Nous nous battîmes; le combat fut court: Sainval avait plus de courage que d'adresse, et plus de raison que de bonheur. Il cède sous les premiers coups que je lui porte, et j'ai la douleur de le renverser mort à mes pieds. A peine m'en suis-je convaincu que je m'élance en larmes sur le corps sanglant de ce malheureux jeune homme, dont les traits, dont la voix venaient de me rappeler si douloureusement sa malheureuse soeur. Dieu barbare! est-ce ainsi qu'éclaté ta justice? n'étais-je pas le seul coupable?… n'était-ce pas à moi de succomber… et me relevant en délire: «Vil assassin, me dis-je à moi-même, va combler ton affreuse victoire; ce n'est pas assez que ton lâche abandon l'ait précipitée dans le cercueil; il faut encore que tu arraches la vie à son malheureux frère. Triomphe affreux! remords déchirans! Va, cours, dans le transport qui t'agite, va joindre à toutes tes victimes le chef infortuné de cette honnête famille… Il respire… Cet unique enfant pouvait seul le consoler de la perte d'une fille qu'il idolâtrait, ta cruauté vient de le lui ravir; achève, va lui percer le flanc». Et je me précipitais encore sur ce cadavre sanglant, et je cherchais à le ranimer, à lui rendre le souffle de la vie aux dépens même de celle que j'aurais voulu lui sacrifier.

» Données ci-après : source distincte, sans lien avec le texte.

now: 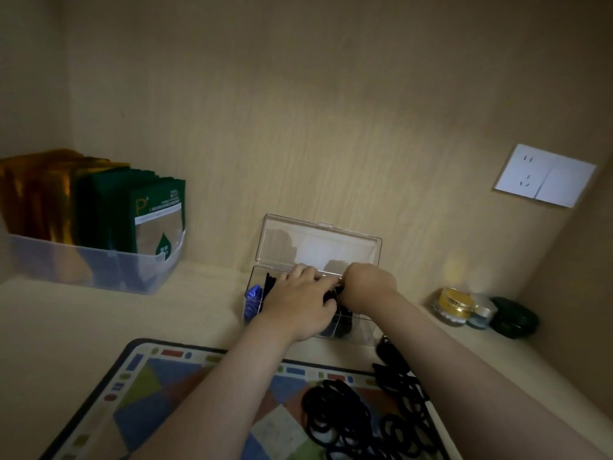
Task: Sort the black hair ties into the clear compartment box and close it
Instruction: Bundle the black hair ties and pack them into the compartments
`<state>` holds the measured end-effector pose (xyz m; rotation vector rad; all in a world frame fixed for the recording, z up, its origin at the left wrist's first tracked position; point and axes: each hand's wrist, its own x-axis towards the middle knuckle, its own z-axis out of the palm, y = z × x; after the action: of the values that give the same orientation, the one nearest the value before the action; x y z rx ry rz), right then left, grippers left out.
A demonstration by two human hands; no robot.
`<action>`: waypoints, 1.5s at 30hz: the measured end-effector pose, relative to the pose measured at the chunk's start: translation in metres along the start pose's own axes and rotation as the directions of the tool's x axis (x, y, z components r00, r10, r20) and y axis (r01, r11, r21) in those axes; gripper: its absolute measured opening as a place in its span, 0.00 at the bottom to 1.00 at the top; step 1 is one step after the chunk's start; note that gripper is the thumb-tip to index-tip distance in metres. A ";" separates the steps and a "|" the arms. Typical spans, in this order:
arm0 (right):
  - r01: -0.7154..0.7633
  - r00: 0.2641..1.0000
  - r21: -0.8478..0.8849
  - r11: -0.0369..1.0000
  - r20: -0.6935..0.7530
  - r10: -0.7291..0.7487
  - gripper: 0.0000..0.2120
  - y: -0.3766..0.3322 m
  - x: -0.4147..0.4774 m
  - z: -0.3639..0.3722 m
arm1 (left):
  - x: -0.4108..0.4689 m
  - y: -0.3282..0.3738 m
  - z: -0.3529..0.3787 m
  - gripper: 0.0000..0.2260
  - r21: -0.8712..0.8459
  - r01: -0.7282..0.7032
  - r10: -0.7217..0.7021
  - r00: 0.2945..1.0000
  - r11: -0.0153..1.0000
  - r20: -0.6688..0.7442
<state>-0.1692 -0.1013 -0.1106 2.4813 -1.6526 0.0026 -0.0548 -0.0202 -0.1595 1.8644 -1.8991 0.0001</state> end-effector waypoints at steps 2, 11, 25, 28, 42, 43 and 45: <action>0.024 1.000 -0.027 0.999 0.012 -0.024 0.05 -0.002 0.000 0.003 | -0.001 0.001 -0.002 0.21 0.010 -0.008 0.008 1.000 1.000 0.017; 0.143 0.985 0.323 0.936 0.049 -0.167 0.14 0.032 -0.002 -0.008 | 0.000 0.003 -0.005 0.22 0.009 -0.002 0.001 0.999 1.000 0.055; 0.346 0.938 -0.002 0.938 -0.004 -0.346 0.14 0.026 -0.009 0.008 | -0.003 0.003 -0.003 0.20 0.007 -0.016 0.016 1.000 1.000 0.000; 0.324 0.943 0.187 0.927 0.015 -0.333 0.15 0.032 -0.009 0.002 | -0.002 0.003 -0.002 0.21 0.020 -0.011 0.011 1.000 1.000 -0.002; 0.379 0.923 0.441 0.813 -0.242 -0.299 0.16 0.052 -0.052 -0.010 | -0.008 0.017 -0.022 0.18 -0.012 -0.054 0.052 0.992 0.998 -0.115; 0.391 0.918 0.478 0.787 -0.259 -0.299 0.14 0.053 -0.060 -0.013 | -0.010 0.020 -0.025 0.16 -0.016 -0.065 0.062 0.990 0.998 -0.129; 0.405 0.914 0.532 0.743 -0.251 -0.319 0.12 0.055 -0.074 -0.017 | -0.017 0.028 -0.031 0.10 -0.050 -0.077 0.071 0.992 0.996 -0.105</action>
<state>-0.2469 -0.0524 -0.0936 3.1129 -1.1950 0.7264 -0.0714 0.0083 -0.1284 1.7242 -1.8775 0.0675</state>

Il n'était plus temps… je me lève égaré; je porte mes pas au hasard; on avait entendu le bruit du combat. On me vit fuir; on me poursuit, on m'atteint, on m'arrête, et l'on me mène en diligence chez le commandant de la ville. Mon désordre, mes habits ensanglantés, le rapport certain d'un homme mort, une lettre trouvée sur M. de Sainval, par laquelle son père lui ordonnait de me chercher jusqu'aux extrémités du monde; tout disposa M. de – qui commandait pour-lors à Lyon, à des précautions et à de la sévérité. Quelque grave que soit votre affaire, Monsieur, me dit néanmoins avec honnêteté ce militaire, je vais agir avec vous comme je le ferais avec mon propre fils. Vous aurez pour séjour une maison royale, et j'irai demain vous y recommander moi-même: je vais tout assoupir avec le plus grand soin. Si d'ici à trois mois rien n'éclate, votre liberté vous sera rendue; mais il faut dans le cas contraire, que je vous aie absolument sous la main, afin que, si le tribunal ou la famille du mort venait à poursuivre, je puisse au moins prouver que j'ai fait mon devoir. Cependant, soyez tranquille; je vais employer tant de soins pour tout anéantir, que vous serez, j'espère, bientôt maître de vos actions. Il sortit à ces mots pour donner des ordres; et l'on me conduisit au château de Pierre-en-Cise, dans lequel il avait désiré que fût ma destination particulière, pour être plus à même de disposer secrètement de moi, et d'une manière qui pût m'être agréable.
Je ne vous rendrai point ce qui se passa dans mon âme, en arrivant dans ce lieu fatal: quelques politesses que je reçus de l'officier qui y commandait, toute l'horreur de position se présenta d'abord à mes yeux… Les premiers effets de mon désespoir firent frémir ceux qui m'entouraient: il n'y eut sorte de moyens que je ne cherchasse pour m'arracher la vie. Qu'il est heureux de rencontrer, dans de semblables circonstances un homme d'esprit, et qui connaisse le coeur humain! On ne peut exprimer ce que fit pour me calmer le respectable mortel entre les mains duquel mon heureux sort m'avait fait tomber… Tantôt il s'adressait à ma raison, tantôt il intéressait mon coeur, et tirant toujours du sien les argumens qu'il employait, il sut me rendre à moi-même et à la vie que je perdais infailliblement sans son secours.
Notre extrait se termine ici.